* [Records from a collection]:

-------------------------

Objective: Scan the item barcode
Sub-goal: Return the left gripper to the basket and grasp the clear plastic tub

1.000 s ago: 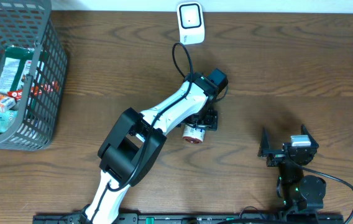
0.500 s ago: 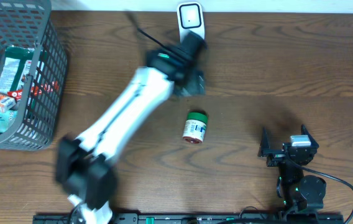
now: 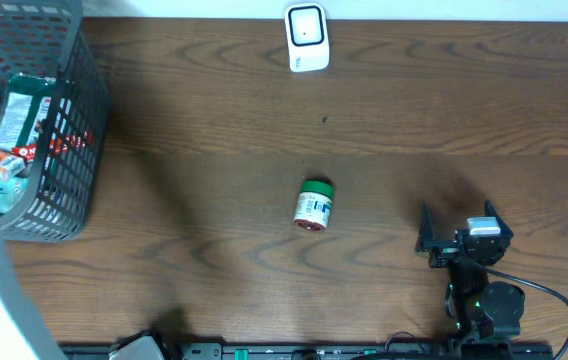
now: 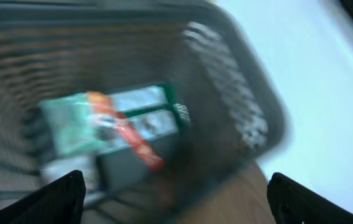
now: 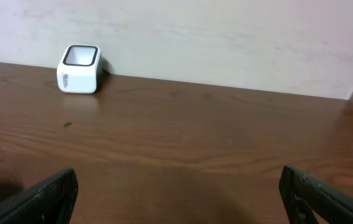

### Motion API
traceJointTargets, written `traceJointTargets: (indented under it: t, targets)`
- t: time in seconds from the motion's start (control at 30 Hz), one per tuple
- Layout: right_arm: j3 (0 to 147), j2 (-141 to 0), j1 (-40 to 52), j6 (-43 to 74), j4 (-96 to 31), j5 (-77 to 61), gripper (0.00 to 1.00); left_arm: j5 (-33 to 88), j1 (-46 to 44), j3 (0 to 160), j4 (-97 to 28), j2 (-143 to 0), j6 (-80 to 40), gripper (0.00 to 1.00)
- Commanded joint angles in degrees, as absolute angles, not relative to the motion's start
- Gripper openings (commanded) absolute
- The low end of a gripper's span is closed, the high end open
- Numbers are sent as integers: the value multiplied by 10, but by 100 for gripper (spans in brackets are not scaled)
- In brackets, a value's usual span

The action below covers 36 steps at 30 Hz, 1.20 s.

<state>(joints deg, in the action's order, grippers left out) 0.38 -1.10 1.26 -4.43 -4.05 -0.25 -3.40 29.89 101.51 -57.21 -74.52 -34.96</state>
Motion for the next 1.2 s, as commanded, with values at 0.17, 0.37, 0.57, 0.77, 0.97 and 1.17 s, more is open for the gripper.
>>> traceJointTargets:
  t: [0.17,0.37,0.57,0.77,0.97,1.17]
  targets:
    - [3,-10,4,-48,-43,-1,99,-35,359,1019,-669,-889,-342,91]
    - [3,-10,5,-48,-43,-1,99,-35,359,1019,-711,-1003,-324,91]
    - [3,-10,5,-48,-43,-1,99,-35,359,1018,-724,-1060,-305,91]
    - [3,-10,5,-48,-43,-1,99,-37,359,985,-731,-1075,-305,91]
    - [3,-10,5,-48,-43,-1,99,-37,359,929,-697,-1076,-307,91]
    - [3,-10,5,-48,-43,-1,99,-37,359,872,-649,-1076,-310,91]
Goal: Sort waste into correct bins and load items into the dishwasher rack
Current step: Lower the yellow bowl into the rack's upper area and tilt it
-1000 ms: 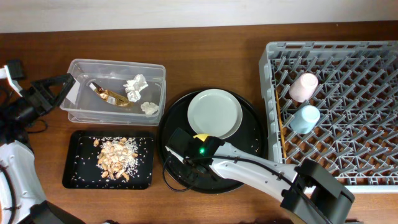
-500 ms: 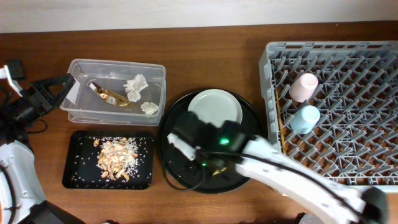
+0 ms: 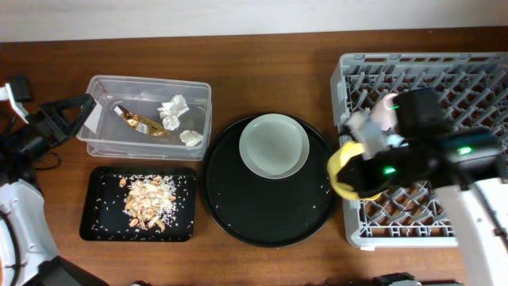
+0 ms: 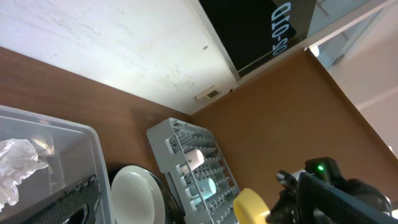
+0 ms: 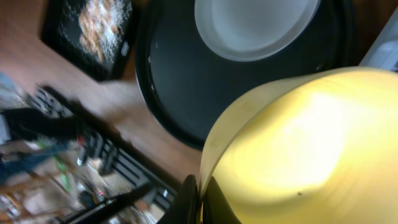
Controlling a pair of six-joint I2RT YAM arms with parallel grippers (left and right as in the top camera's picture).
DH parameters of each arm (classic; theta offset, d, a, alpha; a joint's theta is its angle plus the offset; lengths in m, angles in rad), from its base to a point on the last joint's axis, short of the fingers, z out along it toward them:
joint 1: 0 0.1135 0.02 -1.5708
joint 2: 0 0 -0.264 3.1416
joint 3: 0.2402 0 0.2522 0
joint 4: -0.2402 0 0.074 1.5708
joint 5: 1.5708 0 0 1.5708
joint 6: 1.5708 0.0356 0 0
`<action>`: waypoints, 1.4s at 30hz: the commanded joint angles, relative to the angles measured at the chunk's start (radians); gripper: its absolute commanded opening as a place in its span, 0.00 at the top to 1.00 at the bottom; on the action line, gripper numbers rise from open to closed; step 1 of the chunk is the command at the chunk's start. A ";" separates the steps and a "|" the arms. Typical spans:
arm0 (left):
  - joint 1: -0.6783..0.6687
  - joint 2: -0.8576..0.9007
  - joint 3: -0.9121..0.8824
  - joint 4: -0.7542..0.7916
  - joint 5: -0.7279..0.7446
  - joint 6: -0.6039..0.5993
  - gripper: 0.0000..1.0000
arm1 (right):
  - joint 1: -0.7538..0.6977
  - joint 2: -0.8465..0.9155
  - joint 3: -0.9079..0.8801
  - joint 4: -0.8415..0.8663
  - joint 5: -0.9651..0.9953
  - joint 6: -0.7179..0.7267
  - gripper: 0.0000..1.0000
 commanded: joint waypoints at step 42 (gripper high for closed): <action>0.002 -0.010 0.002 0.002 0.018 -0.005 0.01 | -0.974 0.336 -0.372 -0.142 -0.523 -0.644 0.96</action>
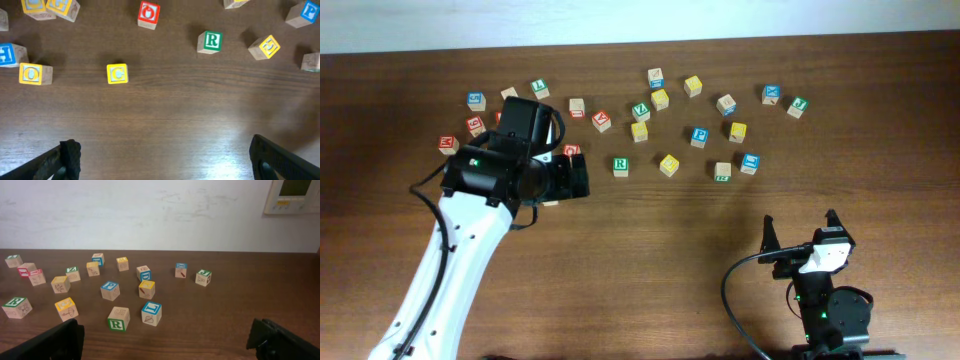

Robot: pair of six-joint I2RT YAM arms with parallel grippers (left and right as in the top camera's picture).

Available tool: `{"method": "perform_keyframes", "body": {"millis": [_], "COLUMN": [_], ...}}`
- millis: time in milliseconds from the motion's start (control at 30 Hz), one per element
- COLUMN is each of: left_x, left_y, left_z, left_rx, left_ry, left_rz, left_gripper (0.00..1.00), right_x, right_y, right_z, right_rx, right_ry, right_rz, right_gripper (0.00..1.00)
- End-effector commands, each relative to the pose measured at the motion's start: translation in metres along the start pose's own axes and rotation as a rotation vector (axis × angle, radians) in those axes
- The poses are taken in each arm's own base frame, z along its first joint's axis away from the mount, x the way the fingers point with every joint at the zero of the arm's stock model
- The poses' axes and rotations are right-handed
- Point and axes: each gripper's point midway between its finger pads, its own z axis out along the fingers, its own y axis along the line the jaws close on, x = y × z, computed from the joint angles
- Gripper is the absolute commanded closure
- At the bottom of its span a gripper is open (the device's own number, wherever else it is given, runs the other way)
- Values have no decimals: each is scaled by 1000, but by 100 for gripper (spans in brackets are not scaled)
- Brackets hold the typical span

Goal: Spell out CVPR
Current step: 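Reach the left gripper to the yellow C block and grasp it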

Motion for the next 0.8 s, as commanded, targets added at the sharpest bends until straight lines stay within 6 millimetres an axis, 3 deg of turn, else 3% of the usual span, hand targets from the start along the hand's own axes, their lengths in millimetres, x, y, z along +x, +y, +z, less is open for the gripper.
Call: {"method": "perform_keyframes", "body": {"millis": [0, 167, 233, 333, 433, 567, 600, 767], "left_x": [-16, -39, -47, -52, -48, -35, -32, -26], "left_y": [-3, 20, 44, 52, 60, 118, 125, 118], "left_z": [-2, -6, -13, -14, 11, 54, 61, 73], "left_rx": [5, -135, -279, -313, -180, -143, -153, -104], "left_ry": [-60, -171, -225, -246, -137, 39, 61, 113], "left_rz": [-15, -26, -36, -48, -130, -331, -348, -346], "left_gripper": [1, 1, 1, 1, 1, 1, 1, 0], "right_x": [3, 3, 3, 3, 3, 3, 3, 3], "right_y": [-1, -1, -1, -1, -1, -1, -1, -1], "right_z": [0, 0, 0, 0, 0, 0, 0, 0], "right_rx": [4, 4, 4, 4, 4, 4, 4, 4], "right_ry": [5, 5, 5, 5, 5, 5, 5, 5], "right_rz": [-2, -2, -2, -2, -2, -2, -2, -2], "right_gripper": [2, 2, 2, 2, 2, 2, 2, 2]}}
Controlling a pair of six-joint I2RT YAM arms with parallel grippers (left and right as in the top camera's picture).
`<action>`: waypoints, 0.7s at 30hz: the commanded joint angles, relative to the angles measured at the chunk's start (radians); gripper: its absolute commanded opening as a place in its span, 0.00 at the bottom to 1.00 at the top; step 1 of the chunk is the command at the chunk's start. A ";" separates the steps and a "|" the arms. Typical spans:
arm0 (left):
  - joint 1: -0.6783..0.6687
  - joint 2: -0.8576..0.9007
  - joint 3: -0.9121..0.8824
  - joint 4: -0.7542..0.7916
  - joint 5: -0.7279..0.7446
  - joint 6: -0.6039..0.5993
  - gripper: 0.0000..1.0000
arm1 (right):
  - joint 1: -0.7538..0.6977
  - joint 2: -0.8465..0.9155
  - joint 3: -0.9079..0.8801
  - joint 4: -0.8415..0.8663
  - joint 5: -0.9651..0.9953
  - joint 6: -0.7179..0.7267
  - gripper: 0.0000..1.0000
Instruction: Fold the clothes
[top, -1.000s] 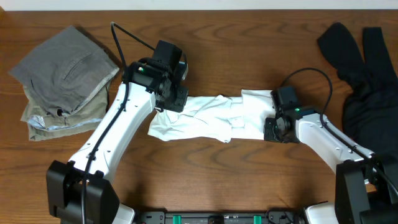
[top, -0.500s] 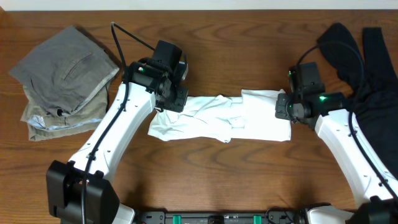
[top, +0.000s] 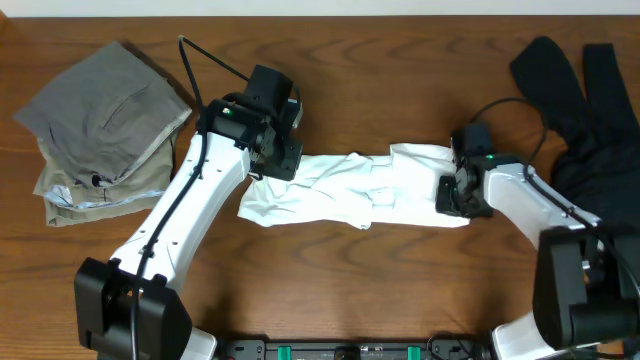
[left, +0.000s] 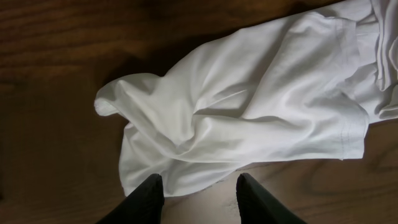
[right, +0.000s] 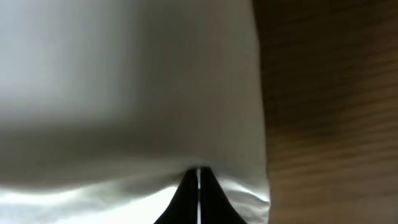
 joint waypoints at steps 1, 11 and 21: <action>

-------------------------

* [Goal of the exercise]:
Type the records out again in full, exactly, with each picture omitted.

* [Solution to this problem]:
Objective: Scan the item barcode
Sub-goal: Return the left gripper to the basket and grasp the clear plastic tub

1.000 s ago: 
0.500 s ago: 
now: 
now: 
now: 

### Motion API
traceJointTargets, written `traceJointTargets: (indented under it: t, targets)`
- t: time in seconds from the motion's start (control at 30 Hz), one per tuple
- Layout: right_arm: j3 (0 to 147), j2 (-141 to 0), j1 (-40 to 52), j6 (-43 to 74), j4 (-96 to 31), j5 (-77 to 61), gripper (0.00 to 1.00); left_arm: j5 (-33 to 88), j1 (-46 to 44), j3 (0 to 160), j4 (-97 to 28), j2 (-143 to 0), j6 (-80 to 40), gripper (0.00 to 1.00)
- Commanded joint angles in degrees, as absolute angles, not relative to the motion's start
- Gripper openings (commanded) absolute
- The low end of a gripper's span is closed, the high end open
- Numbers are sent as integers: the value multiplied by 10, but by 100 for gripper (spans in brackets are not scaled)
- In brackets, a value's usual span

The action below covers 36 steps at 30 Hz, 1.20 s.

<state>(joints deg, in the action's order, grippers left out) 0.38 -1.10 1.26 -4.43 -4.05 -0.25 -3.40 29.89 101.51 -57.21 -74.52 -34.96</state>
Motion for the next 1.2 s, as commanded, with values at 0.17, 0.37, 0.57, 0.77, 0.97 and 1.17 s, more is open for the gripper.
>>> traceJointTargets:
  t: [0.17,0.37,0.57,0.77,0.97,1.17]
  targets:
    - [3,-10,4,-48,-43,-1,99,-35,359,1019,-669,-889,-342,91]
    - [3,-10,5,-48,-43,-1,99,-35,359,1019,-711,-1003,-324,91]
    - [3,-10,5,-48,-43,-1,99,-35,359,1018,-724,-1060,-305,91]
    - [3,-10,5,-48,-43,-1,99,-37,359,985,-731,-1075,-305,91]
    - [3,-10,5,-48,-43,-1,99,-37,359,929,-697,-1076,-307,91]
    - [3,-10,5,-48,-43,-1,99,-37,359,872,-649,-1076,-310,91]
Goal: Sort waste into correct bins and load items into the dishwasher rack
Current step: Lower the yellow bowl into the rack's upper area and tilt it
-1000 ms: 
-500 ms: 
+0 ms: 
+0 ms: 
+0 ms: 
Controlling a pair of six-joint I2RT YAM arms with parallel grippers (left and right as in the top camera's picture).
DH parameters of each arm (classic; theta offset, d, a, alpha; a joint's theta is its angle plus the offset; lengths in m, angles in rad), from its base to a point on the last joint's axis, short of the fingers, z out along it toward them:
joint 1: 0 0.1135 0.02 -1.5708
joint 2: 0 0 -0.264 3.1416
joint 3: 0.2402 0 0.2522 0
joint 4: -0.2402 0 0.074 1.5708
joint 5: 1.5708 0 0 1.5708
joint 6: 1.5708 0.0356 0 0
`<action>`: waypoints, 1.4s at 30hz: the commanded joint angles, relative to the angles measured at the chunk's start (radians); gripper: its absolute commanded opening as a place in its span, 0.00 at the top to 1.00 at the bottom; on the action line, gripper numbers rise from open to closed; step 1 of the chunk is the command at the chunk's start. A ";" separates the steps and a "|" the arms. Typical spans:
arm0 (left):
  - joint 1: -0.6783..0.6687
  - joint 2: -0.8576..0.9007
  - joint 3: -0.9121..0.8824
  - joint 4: -0.7542..0.7916
  - joint 5: -0.7279..0.7446
  - joint 6: -0.6039..0.5993
  - gripper: 0.0000..1.0000
arm1 (right):
  - joint 1: -0.7538..0.6977
  - joint 2: -0.8465..0.9155
  - joint 3: -0.9079..0.8801
  - joint 4: -0.8415..0.8663
  - joint 5: -0.9651..0.9953
  - joint 6: -0.7179..0.7267
  - gripper: 0.0000..1.0000
 commanded: joint waypoints at step 42 (gripper high for closed): <action>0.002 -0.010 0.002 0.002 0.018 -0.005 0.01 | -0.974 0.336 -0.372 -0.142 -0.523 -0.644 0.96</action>

Robot: pair of six-joint I2RT YAM arms with parallel grippers (left and right as in the top camera's picture).

Available tool: `{"method": "perform_keyframes", "body": {"millis": [_], "COLUMN": [_], ...}}`
- millis: time in milliseconds from the motion's start (control at 30 Hz), one per element
- COLUMN is each of: left_x, left_y, left_z, left_rx, left_ry, left_rz, left_gripper (0.00..1.00), right_x, right_y, right_z, right_rx, right_ry, right_rz, right_gripper (0.00..1.00)
- End-effector commands, each relative to the pose measured at the motion's start: translation in metres along the start pose's own axes and rotation as a rotation vector (axis × angle, radians) in those axes
- The poses are taken in each arm's own base frame, z along its first joint's axis away from the mount, x the way the fingers point with every joint at the zero of the arm's stock model
- The poses' axes and rotations are right-handed
- Point and axes: each gripper's point midway between its finger pads, its own z axis out along the fingers, its own y axis along the line the jaws close on, x = y × z, computed from the joint angles
- Gripper is the absolute commanded closure
- At the bottom of its span a gripper is open (the device's own number, wherever else it is given, runs the other way)
- Values have no decimals: each is scaled by 1000, but by 100 for gripper (spans in brackets are not scaled)
- Brackets hold the typical span

Goal: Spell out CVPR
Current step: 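Reach the left gripper to the yellow C block and grasp it
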
Motion for the next 0.8 s, as commanded, targets added at the sharpest bends until straight lines stay within 6 millimetres an axis, 3 deg of turn, else 3% of the usual span, hand targets from the start along the hand's own axes, their lengths in millimetres, x, y, z along +x, +y, +z, less is open for the gripper.
Call: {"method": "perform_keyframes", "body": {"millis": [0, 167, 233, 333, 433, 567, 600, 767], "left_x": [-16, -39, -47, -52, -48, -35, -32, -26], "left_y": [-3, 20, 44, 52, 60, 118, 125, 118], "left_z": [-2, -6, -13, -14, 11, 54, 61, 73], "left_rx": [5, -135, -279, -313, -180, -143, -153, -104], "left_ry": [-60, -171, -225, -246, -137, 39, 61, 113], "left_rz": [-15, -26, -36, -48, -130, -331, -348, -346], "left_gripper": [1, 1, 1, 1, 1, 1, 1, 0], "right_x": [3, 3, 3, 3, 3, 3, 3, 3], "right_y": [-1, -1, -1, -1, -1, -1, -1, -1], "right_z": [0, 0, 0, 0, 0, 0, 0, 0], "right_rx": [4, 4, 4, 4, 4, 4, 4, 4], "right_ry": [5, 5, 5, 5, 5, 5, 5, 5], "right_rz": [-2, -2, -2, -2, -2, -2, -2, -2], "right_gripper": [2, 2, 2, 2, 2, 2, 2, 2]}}
Controlling a pair of six-joint I2RT YAM arms with parallel grippers (left and right as in the top camera's picture).
`<action>`: waypoints, 0.7s at 30hz: the commanded joint angles, relative to the angles measured at the chunk's start (radians); gripper: its absolute commanded opening as a place in its span, 0.00 at the bottom to 1.00 at the top; step 1 of the chunk is the command at the chunk's start. A ";" separates the steps and a "|" the arms. Typical spans:
arm0 (left):
  - joint 1: -0.6783..0.6687
  - joint 2: -0.8576..0.9007
  - joint 3: -0.9121..0.8824
  - joint 4: -0.7542..0.7916
  - joint 5: -0.7279..0.7446
  - joint 6: -0.6039..0.5993
  - gripper: 0.0000..1.0000
arm1 (right):
  - joint 1: -0.7538..0.6977
  - joint 2: -0.8465..0.9155
  - joint 3: -0.9079..0.8801
  - joint 4: -0.8415..0.8663
  - joint 5: -0.9651..0.9953
  - joint 6: -0.7179..0.7267
  - gripper: 0.0000..1.0000
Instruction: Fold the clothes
[top, -1.000s] 
[top, -0.500s] 
[top, +0.000s] 
[left, +0.000s] 
[right, +0.000s] 
 joint waypoints at steps 1, 11 and 21: <action>

This completes the answer to the exercise.